Three Significant Events Including
Cyrus the Great
Fall of Babylon
to Persians
On Cyrus's journey to Babylon he encountered the
Gyndes River which flowed into the Tigris. The river could only be
passed by boat and when a white horse tried to walk over it, the river's
current swept him away to death. So Cyrus decided that he would reap
vengeance on the river and he delayed the attack on Babylon to dig hundreds
of trenches around the river and turned it into three hundred and sixty
channels. Then Cyrus marched on to battle the against the Babylonians
as they waited without their walls. The Persians won a battle outside
the city so the Babylonians retreated to within their walls. The Babylonians
had been awaiting the attack of the Persians for many years so they stacked
up many provisions and waited inside their walls. So Cyrus came up
with a plan to wait for the river to become shallow enough and then march
through the city at the two points where the river entered and exited the
city. He then took a separate army to turn the Euphrates into a basin
by building a canal. The Persians then launched a surprise attack
on the city of Babylon and easily took over the city in 539 B.C.E.
Cyrus vs. Croesus
Croesus wanted to engage in war with Persia.
He asked an oracle if he would win the war, and the oracle told him that
he would bring down the empire. He then took down the Syrians and their
capital. At the same time, Cyrus and the Persians fought the Lydians in
Cappadocia, and the winner of the battle is not known. After this incident,
Croesus fled to Sardis in Lydia, and Cyrus followed him there, took down
his army, and took him to Ecbatana. Here, he took over the Median Kingdom
between 559 and 549 B.C.E. In 546 B.C.E., he defeated Croesus and
put Lydia under his rule.
Cyrus's Cylinder
One of the
important source for the history of Cyrus is the cuneiform writing on the
Cylinder of Cyrus (above) discovered during excavations at Babylon which
Cyrus entered in 539 B.C. In this written message to the Babylonians, dated
538-529 B.C., Cyrus declared: "I (am) Cyrus, the king of the world, the king
of Babylon, the king of Sumer and Akkad, the king of the four regions .
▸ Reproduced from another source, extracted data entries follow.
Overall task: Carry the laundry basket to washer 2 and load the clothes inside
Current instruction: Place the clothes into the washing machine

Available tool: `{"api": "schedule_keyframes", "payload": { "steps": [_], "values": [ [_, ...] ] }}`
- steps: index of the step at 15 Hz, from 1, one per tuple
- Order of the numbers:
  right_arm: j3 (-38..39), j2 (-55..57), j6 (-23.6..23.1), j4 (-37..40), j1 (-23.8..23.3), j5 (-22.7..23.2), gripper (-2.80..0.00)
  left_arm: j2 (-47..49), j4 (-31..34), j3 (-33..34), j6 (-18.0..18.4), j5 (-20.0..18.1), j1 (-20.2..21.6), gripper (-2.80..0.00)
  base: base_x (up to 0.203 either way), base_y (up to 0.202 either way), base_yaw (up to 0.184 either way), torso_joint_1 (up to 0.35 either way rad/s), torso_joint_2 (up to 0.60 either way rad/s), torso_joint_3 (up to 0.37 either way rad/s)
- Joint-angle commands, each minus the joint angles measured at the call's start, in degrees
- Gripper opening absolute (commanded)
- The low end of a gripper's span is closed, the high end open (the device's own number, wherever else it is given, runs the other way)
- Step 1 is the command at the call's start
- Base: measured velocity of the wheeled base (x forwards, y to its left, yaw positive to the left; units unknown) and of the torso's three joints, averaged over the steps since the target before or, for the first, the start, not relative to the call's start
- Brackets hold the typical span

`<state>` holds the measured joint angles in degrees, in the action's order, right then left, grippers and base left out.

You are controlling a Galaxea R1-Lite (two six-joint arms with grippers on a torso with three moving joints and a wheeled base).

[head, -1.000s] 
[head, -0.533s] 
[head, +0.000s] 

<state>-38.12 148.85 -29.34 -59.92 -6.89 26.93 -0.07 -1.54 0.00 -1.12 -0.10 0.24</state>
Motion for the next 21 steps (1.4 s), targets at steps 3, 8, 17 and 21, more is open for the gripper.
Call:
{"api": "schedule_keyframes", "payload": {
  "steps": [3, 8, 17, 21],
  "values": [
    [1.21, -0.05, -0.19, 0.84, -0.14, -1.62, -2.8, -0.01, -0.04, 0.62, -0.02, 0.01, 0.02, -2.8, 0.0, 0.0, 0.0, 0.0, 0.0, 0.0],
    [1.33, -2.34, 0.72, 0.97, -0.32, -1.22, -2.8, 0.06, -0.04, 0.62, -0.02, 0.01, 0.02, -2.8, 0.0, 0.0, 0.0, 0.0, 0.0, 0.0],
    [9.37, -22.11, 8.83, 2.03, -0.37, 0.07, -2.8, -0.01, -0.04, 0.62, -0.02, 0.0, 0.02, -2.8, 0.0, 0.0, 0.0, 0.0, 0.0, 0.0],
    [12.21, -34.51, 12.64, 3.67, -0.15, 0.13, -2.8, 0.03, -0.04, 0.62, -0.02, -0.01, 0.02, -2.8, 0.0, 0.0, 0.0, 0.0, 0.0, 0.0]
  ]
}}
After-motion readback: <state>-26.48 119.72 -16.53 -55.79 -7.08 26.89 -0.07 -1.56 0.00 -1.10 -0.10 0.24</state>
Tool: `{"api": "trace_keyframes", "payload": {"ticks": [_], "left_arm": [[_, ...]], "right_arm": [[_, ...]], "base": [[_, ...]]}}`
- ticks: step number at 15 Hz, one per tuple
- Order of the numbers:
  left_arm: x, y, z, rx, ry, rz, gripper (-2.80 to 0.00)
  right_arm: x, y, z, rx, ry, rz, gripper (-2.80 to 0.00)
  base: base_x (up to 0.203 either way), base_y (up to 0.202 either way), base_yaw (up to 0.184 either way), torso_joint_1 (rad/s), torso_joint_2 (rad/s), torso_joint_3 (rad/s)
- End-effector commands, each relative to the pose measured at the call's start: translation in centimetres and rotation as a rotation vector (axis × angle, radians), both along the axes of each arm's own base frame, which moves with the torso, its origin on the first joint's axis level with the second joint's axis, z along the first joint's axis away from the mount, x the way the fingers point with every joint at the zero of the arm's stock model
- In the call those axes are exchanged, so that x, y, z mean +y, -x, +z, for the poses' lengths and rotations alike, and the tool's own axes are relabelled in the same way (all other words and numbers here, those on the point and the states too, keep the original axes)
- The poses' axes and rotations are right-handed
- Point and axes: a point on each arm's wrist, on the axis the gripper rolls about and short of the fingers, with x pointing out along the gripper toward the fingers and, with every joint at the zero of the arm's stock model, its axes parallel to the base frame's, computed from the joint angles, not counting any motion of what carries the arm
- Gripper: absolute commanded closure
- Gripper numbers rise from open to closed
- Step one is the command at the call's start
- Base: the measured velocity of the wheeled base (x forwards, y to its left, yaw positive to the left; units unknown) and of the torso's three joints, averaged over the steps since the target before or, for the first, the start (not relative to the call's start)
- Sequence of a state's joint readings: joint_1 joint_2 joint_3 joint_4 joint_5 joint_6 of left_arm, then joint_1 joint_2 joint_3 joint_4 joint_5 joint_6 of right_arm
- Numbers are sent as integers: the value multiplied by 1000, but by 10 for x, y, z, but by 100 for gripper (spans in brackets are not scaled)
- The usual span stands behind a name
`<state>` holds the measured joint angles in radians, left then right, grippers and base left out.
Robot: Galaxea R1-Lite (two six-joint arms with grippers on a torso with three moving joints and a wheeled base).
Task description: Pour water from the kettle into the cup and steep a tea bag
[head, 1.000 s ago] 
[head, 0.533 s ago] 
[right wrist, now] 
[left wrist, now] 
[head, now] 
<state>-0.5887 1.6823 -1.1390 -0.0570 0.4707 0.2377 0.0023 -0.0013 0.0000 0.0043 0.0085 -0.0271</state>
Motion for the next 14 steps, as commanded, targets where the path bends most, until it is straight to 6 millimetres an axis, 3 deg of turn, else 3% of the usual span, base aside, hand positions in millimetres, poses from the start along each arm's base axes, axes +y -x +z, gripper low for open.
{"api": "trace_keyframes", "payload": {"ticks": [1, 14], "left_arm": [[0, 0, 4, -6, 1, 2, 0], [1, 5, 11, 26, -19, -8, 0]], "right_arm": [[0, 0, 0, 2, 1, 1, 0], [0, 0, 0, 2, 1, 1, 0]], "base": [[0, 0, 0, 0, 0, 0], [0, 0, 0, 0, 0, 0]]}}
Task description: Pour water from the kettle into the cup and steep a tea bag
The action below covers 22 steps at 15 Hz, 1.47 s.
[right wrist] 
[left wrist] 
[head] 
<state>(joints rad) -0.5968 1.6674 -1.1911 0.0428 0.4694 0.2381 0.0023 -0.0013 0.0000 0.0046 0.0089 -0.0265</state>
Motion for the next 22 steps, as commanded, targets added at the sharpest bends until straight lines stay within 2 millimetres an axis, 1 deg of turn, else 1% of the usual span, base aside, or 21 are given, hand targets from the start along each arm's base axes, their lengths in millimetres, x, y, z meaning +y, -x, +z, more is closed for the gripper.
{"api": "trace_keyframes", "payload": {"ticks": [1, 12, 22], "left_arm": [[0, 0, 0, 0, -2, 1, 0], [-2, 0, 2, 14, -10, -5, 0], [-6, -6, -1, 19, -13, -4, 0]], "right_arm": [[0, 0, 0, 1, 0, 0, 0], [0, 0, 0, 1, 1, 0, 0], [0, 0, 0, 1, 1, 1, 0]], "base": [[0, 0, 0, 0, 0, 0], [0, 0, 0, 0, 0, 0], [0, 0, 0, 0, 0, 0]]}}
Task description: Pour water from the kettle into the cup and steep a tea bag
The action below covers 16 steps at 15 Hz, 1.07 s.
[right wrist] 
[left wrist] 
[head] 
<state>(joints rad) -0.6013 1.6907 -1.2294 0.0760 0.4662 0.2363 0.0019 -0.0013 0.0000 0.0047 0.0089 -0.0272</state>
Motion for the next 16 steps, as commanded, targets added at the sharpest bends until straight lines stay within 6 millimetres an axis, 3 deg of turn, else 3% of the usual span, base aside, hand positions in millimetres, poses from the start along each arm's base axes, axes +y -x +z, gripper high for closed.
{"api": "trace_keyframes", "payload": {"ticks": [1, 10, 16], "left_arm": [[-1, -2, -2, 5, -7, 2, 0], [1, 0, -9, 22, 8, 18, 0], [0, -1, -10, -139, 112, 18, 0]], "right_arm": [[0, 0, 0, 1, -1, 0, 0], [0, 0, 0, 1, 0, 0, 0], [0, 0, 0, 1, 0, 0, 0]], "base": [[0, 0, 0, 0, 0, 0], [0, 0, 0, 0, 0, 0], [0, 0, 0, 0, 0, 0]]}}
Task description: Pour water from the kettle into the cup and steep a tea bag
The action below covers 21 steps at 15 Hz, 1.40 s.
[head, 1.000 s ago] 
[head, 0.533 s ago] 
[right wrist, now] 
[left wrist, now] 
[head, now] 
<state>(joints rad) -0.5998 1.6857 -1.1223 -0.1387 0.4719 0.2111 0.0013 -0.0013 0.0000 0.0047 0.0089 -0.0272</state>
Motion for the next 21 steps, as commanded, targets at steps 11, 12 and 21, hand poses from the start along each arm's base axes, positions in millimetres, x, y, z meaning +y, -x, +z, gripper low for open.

. . When I entered Tintar (ancient name of Babylon) peacefully . . . I established
my sovereignty in the palace of the princes, Marduk (the Babylonian national
god) inclined the noble hearts of the people of Babylon towards me, for
I was daily attentive to his worship . . ." Cyrus respected the
Babylonian religions and repaired the temples .
A French mission was excavating the foundations of the palace walls,
a preliminary to their partial restoration, when they came across two stone
tablets inscribed with cuneiform characters. As they soon realized, they
had discovered the stones inscribed with the charter of the foundation of
the palace of Darlus, placed beneath the walls at the end of the 6th century
B.C. The tablets were preserved very well and were engraved on their six
sides. The one placed under the east wall of a corridor bore a text in Akkadian
an ancient language of Mesopotamia. used in cuneiform writing from about
the 28th to the 1st century B.C. (photo right). The second, recovered from
beneath the west wall, was inscribed in Elamite (the language of Elam, an
ancient country to the east of Babylon). It is probable that a third tablet,
Cyrus's Cylinder, with an inscription in ancient Persian - the third official
language of the Empire- was also placed in the foundations. This is
a huge factor to our knowledge of Cyrus the Great.